For a few startled seconds she thought the countryside was on fire, for she could see the occasional glimpse of red flame glimmering under the murk, or a streak of yellow light, lurid and unearthly, but then she realized that the fires were merely lighted windows and that the oily black smoke that was coiling upwards out of the mass was rising from the tops of equally oily black chimneys.

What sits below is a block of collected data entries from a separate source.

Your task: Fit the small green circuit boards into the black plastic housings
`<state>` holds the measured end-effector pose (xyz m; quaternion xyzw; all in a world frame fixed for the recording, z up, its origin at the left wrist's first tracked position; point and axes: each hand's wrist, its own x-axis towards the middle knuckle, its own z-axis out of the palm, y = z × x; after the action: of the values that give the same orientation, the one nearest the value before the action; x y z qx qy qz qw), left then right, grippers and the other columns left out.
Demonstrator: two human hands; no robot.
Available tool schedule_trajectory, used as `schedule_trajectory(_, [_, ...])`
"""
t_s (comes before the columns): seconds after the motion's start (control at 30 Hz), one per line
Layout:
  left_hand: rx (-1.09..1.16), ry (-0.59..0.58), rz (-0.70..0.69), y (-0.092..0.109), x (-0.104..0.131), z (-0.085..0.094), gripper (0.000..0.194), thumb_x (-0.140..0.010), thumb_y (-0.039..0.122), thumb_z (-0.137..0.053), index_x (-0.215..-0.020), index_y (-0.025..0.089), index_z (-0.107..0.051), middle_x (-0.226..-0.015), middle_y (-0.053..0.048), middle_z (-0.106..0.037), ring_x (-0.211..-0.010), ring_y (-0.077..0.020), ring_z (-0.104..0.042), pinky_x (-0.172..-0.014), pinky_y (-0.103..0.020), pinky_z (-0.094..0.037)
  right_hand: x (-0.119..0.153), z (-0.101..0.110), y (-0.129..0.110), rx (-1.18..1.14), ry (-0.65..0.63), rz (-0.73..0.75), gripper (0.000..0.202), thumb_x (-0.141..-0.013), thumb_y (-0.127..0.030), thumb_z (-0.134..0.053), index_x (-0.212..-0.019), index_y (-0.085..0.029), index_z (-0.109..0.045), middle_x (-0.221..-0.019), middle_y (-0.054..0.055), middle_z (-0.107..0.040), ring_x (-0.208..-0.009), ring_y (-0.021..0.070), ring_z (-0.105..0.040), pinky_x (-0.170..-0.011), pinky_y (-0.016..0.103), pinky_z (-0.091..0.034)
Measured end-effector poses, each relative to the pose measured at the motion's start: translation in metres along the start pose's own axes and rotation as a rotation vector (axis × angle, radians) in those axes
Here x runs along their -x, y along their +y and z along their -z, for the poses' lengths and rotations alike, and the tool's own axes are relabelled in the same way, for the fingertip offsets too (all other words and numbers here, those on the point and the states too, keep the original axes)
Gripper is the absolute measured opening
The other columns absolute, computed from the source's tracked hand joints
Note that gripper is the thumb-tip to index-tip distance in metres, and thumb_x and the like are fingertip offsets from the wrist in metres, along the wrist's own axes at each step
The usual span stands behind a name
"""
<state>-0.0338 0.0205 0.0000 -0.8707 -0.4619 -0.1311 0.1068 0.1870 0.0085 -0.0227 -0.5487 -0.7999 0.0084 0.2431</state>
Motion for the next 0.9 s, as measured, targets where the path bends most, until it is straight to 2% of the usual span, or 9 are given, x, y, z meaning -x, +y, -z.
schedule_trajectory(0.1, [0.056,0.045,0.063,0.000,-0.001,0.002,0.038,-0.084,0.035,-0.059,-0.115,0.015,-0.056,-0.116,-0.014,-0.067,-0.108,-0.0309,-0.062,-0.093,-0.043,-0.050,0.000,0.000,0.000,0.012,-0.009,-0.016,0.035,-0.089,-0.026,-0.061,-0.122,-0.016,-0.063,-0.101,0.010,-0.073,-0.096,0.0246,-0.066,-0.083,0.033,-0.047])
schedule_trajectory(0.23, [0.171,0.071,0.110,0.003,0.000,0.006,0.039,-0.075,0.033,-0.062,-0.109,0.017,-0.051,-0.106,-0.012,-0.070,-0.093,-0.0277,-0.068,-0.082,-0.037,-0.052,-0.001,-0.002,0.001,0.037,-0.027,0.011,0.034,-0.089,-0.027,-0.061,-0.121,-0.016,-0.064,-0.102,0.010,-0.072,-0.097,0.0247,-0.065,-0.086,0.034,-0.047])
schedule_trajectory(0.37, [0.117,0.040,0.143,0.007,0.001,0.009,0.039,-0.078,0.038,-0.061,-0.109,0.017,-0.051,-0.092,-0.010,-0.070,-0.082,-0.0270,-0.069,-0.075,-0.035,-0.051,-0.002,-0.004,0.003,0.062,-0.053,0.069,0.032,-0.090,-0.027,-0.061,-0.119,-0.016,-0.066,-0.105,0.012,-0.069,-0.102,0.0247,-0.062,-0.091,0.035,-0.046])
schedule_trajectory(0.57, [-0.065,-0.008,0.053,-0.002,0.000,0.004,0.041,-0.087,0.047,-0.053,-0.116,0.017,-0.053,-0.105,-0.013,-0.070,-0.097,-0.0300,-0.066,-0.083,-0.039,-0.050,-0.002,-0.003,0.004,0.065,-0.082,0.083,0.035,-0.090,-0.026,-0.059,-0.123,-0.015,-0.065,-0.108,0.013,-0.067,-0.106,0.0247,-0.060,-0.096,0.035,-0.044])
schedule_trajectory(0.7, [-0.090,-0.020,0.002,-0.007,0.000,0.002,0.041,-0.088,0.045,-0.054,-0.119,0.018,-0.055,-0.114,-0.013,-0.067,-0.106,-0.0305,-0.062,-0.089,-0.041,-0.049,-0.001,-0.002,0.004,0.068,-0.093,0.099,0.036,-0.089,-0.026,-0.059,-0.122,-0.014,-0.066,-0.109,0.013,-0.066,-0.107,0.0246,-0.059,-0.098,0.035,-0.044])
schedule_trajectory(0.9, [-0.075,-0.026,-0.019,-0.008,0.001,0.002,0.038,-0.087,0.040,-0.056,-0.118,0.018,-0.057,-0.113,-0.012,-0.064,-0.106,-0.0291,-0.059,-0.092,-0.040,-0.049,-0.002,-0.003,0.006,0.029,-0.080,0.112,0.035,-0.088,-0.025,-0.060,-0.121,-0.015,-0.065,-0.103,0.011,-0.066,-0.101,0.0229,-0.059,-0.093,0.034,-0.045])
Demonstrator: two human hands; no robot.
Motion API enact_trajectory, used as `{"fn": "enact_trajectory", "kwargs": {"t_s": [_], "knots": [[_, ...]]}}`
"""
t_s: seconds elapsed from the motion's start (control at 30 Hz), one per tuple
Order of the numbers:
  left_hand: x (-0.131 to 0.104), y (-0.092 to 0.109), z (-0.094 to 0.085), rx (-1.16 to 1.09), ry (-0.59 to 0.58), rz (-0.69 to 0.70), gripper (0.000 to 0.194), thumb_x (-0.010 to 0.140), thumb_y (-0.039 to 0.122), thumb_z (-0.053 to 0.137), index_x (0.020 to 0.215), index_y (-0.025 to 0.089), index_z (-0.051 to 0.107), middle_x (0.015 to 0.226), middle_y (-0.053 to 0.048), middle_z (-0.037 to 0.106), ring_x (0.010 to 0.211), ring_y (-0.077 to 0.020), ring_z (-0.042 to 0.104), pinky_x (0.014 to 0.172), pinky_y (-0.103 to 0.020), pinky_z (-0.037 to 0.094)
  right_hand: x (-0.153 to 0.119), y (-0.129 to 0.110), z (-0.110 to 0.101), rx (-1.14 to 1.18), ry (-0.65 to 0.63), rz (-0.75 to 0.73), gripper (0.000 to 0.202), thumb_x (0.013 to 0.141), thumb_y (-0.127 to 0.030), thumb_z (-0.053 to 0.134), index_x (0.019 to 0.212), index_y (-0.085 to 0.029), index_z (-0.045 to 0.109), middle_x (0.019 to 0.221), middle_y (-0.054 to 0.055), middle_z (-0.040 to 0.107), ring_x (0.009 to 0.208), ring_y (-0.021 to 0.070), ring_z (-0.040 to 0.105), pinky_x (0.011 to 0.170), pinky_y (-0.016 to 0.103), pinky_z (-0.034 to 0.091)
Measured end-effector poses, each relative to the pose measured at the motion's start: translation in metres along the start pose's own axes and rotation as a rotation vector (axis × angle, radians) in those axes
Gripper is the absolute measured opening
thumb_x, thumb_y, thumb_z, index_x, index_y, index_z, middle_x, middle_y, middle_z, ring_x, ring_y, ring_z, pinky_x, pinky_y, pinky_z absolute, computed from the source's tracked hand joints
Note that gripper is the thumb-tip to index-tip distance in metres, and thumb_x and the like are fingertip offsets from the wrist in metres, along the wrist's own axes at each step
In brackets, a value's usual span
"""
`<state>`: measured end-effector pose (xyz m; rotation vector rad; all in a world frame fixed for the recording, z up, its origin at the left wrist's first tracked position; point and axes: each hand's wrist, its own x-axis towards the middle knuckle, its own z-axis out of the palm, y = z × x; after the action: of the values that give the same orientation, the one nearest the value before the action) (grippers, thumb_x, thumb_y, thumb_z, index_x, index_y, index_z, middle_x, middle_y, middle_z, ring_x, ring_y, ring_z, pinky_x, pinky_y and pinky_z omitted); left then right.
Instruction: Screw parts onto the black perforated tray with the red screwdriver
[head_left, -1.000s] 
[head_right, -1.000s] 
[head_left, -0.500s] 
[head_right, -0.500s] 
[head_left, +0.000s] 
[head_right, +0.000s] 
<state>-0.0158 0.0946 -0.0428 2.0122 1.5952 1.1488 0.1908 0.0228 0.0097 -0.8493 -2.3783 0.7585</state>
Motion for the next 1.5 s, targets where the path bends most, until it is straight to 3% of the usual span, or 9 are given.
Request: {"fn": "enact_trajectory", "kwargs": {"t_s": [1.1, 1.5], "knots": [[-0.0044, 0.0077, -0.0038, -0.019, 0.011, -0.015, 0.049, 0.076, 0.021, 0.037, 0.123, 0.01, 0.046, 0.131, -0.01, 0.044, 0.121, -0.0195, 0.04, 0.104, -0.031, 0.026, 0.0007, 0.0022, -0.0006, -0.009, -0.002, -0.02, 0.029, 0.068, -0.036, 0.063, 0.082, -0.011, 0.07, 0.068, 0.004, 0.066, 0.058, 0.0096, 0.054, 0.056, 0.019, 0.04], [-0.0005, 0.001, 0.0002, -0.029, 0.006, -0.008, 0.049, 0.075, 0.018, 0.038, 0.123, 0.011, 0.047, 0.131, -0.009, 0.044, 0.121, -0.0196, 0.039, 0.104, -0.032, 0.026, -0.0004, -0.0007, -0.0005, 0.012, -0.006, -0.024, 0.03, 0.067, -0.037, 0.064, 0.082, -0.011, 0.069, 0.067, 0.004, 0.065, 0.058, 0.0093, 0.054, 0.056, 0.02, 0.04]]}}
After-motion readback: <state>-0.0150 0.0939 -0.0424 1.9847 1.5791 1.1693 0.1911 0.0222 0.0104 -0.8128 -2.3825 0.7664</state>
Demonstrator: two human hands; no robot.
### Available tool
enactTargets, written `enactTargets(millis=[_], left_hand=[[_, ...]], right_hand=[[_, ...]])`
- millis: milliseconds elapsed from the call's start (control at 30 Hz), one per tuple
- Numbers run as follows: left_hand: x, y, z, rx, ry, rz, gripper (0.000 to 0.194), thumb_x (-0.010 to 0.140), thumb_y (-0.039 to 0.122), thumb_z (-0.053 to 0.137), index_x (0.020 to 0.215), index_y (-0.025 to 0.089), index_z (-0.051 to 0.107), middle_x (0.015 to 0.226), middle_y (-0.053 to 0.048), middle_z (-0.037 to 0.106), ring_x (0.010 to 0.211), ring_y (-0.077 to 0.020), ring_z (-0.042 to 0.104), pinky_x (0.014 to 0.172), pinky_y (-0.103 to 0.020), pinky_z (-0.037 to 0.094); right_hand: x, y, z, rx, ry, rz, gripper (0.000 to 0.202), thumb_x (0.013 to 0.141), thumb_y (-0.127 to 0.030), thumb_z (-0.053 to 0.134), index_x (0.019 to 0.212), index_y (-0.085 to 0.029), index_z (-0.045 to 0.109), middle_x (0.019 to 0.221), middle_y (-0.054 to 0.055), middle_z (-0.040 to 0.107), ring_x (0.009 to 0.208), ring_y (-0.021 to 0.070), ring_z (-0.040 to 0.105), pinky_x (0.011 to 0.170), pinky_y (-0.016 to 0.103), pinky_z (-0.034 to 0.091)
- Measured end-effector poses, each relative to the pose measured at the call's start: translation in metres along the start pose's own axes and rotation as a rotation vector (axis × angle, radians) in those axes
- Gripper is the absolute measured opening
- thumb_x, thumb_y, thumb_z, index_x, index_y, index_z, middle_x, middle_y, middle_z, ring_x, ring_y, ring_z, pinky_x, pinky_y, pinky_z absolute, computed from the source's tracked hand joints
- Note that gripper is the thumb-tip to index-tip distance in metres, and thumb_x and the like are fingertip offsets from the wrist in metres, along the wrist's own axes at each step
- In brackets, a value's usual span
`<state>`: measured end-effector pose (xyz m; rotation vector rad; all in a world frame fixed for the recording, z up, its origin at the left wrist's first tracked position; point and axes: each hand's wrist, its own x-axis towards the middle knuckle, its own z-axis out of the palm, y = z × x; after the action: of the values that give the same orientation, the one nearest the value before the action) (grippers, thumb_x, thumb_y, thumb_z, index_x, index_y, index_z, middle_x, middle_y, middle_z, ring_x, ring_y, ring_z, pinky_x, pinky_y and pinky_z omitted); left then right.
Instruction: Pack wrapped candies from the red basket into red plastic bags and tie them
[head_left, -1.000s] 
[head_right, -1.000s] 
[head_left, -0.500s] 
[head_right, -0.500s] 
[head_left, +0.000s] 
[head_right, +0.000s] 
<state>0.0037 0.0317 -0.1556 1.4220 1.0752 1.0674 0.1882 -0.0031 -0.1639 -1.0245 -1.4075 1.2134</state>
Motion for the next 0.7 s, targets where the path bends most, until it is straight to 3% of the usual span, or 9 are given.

‘’Tis a city of seventy thousand souls,’ Mr Richards said, ‘if souls they can be called, not one of whom has the right to cast a vote, and not one of whom has elected any member to the present Parliament to represent his views, since Manchester does not have the right to return a member to Parliament, which many would consider a scandal when Old Sarum returns two with an electorate that number merely eleven.’
‘John,’ Harriet said, ‘why is it so smoky?’
‘It is a manufacturing town,’ he told her. ‘And you cannot have manufacture without smoke, or soot or machinery. That is the way things are, I fear.’
‘My opinion entirely,’ Mr Richards said. ‘Entirely my opinion.’
And so they rocked downhill into the city and no more was said. After a mile they could smell the soot and taste the oil in the air. After two they could hear the noise of the mills, a steady unremitting reverberation like distant thunder. It made Harriet feel uneasy, despite her attempts to be reasonable.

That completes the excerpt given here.